## [WHAT TO WORK ON]
Search the material for the string "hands" and copy each line where it occurs.

## [DATA PROVIDED]
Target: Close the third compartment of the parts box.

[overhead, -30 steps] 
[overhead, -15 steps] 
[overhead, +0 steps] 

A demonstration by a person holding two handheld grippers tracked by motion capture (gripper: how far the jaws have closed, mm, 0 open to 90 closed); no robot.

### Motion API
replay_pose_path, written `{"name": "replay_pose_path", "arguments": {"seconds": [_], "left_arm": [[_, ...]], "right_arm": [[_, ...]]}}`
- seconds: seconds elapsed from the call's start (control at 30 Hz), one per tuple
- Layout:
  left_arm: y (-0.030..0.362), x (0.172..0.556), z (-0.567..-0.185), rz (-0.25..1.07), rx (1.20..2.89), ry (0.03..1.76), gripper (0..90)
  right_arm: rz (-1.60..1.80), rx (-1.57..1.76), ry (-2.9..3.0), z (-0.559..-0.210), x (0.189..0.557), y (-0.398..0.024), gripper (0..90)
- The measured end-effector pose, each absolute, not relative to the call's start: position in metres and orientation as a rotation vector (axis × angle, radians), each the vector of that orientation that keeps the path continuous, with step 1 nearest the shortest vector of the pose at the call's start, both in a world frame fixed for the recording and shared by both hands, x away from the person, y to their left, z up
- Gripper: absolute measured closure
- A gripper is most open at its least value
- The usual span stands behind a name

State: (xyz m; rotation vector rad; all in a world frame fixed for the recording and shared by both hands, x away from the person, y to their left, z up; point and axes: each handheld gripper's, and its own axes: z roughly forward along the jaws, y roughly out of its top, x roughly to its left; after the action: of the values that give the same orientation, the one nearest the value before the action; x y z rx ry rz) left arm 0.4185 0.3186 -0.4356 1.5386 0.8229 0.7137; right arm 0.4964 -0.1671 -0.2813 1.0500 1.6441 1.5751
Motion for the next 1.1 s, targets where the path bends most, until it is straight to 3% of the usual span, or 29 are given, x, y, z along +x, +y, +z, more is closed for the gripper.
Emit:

## [TASK ANSWER]
- The measured end-effector pose, each absolute, not relative to the call's start: position in metres and orientation as a rotation vector (axis × angle, radians), each the vector of that orientation that keeps the path continuous, with step 1 nearest the shortest vector of the pose at the call's start, both in a world frame fixed for the recording and shared by both hands, x away from the person, y to their left, z up
State: (xyz m; rotation vector rad; all in a world frame fixed for the recording and shared by both hands, x away from the person, y to their left, z up; point and axes: each handheld gripper's, and its own axes: z roughly forward along the jaws, y roughly out of its top, x roughly to its left; after the action: of the values that give the same orientation, the one nearest the value before the action; x y z rx ry rz) left arm 0.4185 0.3186 -0.4356 1.5386 0.8229 0.7137; right arm 0.4964 -0.1671 -0.2813 1.0500 1.6441 1.5751

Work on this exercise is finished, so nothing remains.